It’s easy to get lazy and refer to everything on wheels transporting a ballistic missile a TEL or Transporter Erector Launcher. But we should be precise and follow correct usage.
In the case of the Hwasong-14 test the 8-axial TEL that was shown on the 2017 Day of the Sun parade was configured as a TE or Transporter Erector. From the armscontrolwonk article linked above a TE is
TE: Either a tractor-trailer combination or single vehicle that transports and erects missile, but leaves the missile on a firing table and departs prior to launch
You can see with the Hwasong-12 and the Hwasong-14 that North Korea has used a TE to transport and erect a missile on to a firing platform. This is a point emphasised by John Schilling regarding the Hwasong-14
Finally, while the Hwasong-14 appears to be carried by the same transporter used to parade the KN-14 through the streets of Pyongyang, it isn’t being used to launch the missile. Instead, the transporter simply erects the missile on a small, expendable launch stand, and drives away to a discrete distance. This will slow down launch operations to some degree, but greatly reduces the probability of an expensive and possibly irreplaceable missile transporter being destroyed in a failed test. North Korea may retain the ability to launch directly from the transporter in wartime operations. Even if they don’t, the missile is still at least somewhat mobile and so difficult to destroy in a preemptive strike
How mobile? Perhaps, not very we may answer.
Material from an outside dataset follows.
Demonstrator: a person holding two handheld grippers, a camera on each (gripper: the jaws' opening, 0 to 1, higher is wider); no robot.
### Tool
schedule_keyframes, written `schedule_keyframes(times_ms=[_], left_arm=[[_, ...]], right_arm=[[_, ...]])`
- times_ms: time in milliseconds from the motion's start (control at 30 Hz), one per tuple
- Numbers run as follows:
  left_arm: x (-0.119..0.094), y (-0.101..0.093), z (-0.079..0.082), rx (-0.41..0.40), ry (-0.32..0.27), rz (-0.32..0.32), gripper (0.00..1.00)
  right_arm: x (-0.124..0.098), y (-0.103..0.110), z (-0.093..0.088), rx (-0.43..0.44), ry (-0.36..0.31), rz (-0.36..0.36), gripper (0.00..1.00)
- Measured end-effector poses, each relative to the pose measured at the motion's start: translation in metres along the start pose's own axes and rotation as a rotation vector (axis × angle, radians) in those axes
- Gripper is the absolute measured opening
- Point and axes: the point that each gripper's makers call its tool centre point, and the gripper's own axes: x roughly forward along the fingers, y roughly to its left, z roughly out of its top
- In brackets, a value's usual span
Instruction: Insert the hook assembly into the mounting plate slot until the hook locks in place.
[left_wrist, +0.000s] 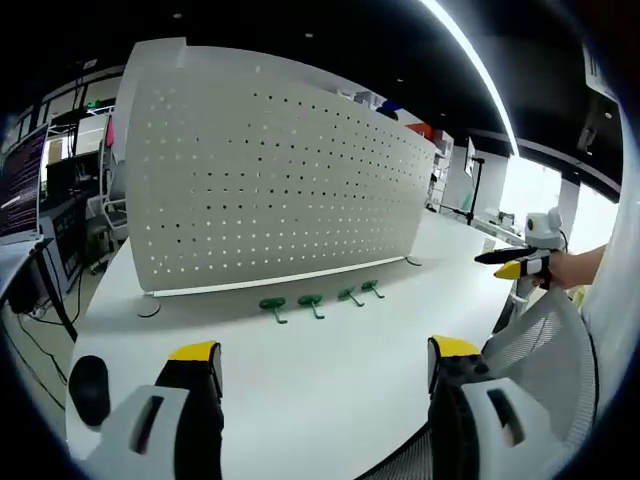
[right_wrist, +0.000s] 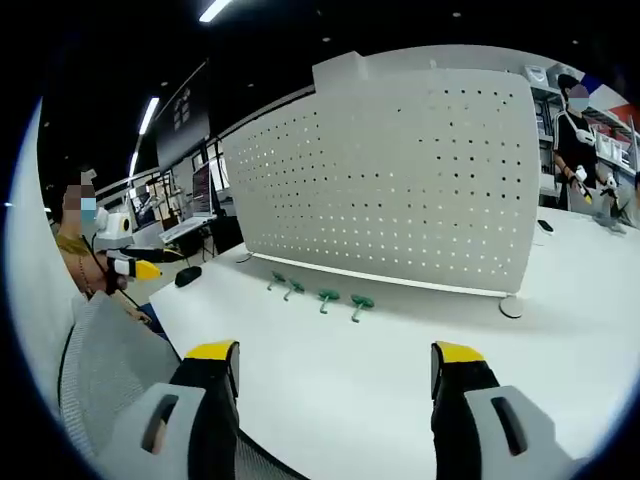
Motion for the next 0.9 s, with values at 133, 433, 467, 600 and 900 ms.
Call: schedule_keyframes(times_ms=[133, 433, 467, 600, 900], left_arm=[[0.0002, -0.0007, 0.0004, 0.002, 0.001, -0.002, 0.87], [0.0015, -0.0008, -0.0009, 0.003, 0.006, -0.008, 0.87], [0.0016, -0.0008, -0.0008, 0.003, 0.006, -0.008, 0.86], [0.0019, -0.0005, -0.0010, 0.002, 0.007, -0.009, 0.87], [0.0034, -0.0008, -0.0014, 0.001, 0.010, -0.013, 0.86]], right_arm=[[0.0000, 0.0004, 0.0005, -0.001, 0.000, 0.001, 0.76], [-0.0004, -0.0005, -0.0003, -0.002, 0.004, 0.000, 0.76], [-0.0003, -0.0007, -0.0004, -0.002, 0.004, 0.001, 0.76], [0.0001, -0.0010, 0.0008, 0.000, 0.001, 0.000, 0.76], [0.0001, -0.0034, -0.0021, 0.006, 0.004, -0.004, 0.76]])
It’s worth considering in this context China’s early experience with its liquid fuelled ICBMs, which were not initially deployed in silos. The DF-5 was China’s first ICBM able to strike the continental United States and it had a base and firing mode known as chu men fang pao or “shooting a fire cracker outside a front door.” According to the Federation of American Scientists, sourced from Lewis and Xue’s China Builds the Bomb, shooting a fire cracker outside a front door worked exactly as it sounds
As with the DF-4, initially the DF-5 was stored in a horizontal position in tunnels under high mountains, and are launched immediately outside the mouth of the tunnel. The missiles must be moved into the open and fueled prior to firing, an operational mode dubbed chu men fang pao (shooting a firecracker outside the front door), with the fueling operation apparently requiring about two hours
The North Korean military, a legacy of the US saturation bombing during the Korean War which literally flattened the country, we’ve forgotten but they haven’t, does like storing military hardware in mountains. I wouldn’t be surprised if North Korea’s liquid fuelled ICBMs will employ China’s early shooting a fire cracker outside the front door firing strategy. That is, what we have seen with the Hwasong-12 and Hwasong-14 firing sequence is exactly how North Korea will fire its ICBM’s during a conflict. The Hwasong-14, say, can be based in a mountain tunnel on its TE and then driven to a spot outside of the tunnel where it would be deployed on, and launched from, a mobile firing platform. It would be fuelled in situ as with the DF-5.
From a survivability, and therefore crisis stability, standpoint that isn’t ideal as fuelling can be time consuming. According to CNN, citing US sources, the United States picked up preparations for the Hwasong-14 test. According to the report, the US figured that it would be a test of the Hwasong-12 given that the Hwasong-14 uses the Hwasong-12 engine for the first stage and they saw preparations being made prior to the affixing of the new second stage and the RV. One must be careful regarding this report as US officials may be covering for the initial wrong assessment and the lack of a BMD intercept attempt, and the Hwasong-14 was undoubtedly fuelled at its launch point.
Shooting a firecracker outside the front door encourages a use them or lose them dynamic in a crisis, rendering a degree of fragility to deterrence in a North Korean-US military showdown which doesn’t augur well.